Iraq has seen one of the worst flare-ups in weeks of anti-government protests, with gunmen killing at least 20 people in Baghdad early on Saturday.
The unknown attackers raided key protest sites in the capital sending demonstrators fleeing into the streets.The unrest in Iraq began in October, fuelled by anger over corruption, unemployment, poor public services and the influence of Iran.
More than 400 people have been killed since the protests started.
Witnesses described chaotic scenes from the latest attacks, which happened overnight on Friday.
Armed men on pick-up trucks are said to have driven through areas that have formed the centre of the protests in Baghdad, forcing demonstrators to flee from bullets.
It is not clear who is responsible - state television called the assailants "unidentified men".
Earlier this week several people were stabbed in Baghdad after supporters of an Iranian-backed militia swarmed into a square occupied by protesters.In another development, a drone dropped a bomb on the house of the influential Shia cleric Moqtada Sadr, a source within his party said.

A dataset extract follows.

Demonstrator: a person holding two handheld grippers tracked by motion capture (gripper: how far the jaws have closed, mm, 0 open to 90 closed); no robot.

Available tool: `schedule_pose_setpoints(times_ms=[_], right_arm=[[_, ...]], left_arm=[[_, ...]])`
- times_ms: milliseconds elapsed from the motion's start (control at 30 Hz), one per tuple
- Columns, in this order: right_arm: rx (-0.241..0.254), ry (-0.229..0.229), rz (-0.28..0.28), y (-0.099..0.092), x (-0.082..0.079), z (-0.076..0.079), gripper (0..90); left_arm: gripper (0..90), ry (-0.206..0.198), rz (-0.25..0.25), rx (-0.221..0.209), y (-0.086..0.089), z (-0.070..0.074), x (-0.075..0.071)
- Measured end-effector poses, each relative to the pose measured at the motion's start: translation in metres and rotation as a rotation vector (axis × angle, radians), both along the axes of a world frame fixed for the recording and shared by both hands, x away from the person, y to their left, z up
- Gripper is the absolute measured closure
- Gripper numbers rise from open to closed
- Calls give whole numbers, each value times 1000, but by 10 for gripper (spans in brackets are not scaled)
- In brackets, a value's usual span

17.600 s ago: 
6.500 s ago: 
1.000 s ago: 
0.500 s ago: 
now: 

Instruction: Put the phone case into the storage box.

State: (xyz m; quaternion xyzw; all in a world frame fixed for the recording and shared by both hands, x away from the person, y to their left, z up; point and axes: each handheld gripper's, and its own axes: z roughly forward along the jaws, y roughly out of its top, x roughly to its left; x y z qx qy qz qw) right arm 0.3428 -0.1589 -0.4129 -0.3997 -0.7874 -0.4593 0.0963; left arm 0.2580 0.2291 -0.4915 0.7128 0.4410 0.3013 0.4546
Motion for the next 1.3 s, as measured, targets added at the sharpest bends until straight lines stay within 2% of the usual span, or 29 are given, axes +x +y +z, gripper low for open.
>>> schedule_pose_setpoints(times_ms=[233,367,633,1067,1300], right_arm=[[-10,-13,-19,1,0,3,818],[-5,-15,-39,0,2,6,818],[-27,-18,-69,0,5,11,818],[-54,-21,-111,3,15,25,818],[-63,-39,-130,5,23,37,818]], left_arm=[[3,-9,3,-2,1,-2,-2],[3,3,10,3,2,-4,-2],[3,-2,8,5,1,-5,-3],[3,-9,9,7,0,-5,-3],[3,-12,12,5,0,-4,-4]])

He was out of the country at the time.
The Iraqi Prime Minister, Adel Abdul Mahdi, has resigned over the protests but those who have taken to the streets want a fundamental overhaul of the country's political system.
Iraq uses a quota-based system that allocates positions to political parties based on sectarian and ethnic identity.
But many Iraqis say it only encourages patronage and corruption and there is particular concern over Iran, the dominant Shia Muslim state which has close links to Iraqi Shia politicians who have been running the country since the toppling of Saddam Hussein.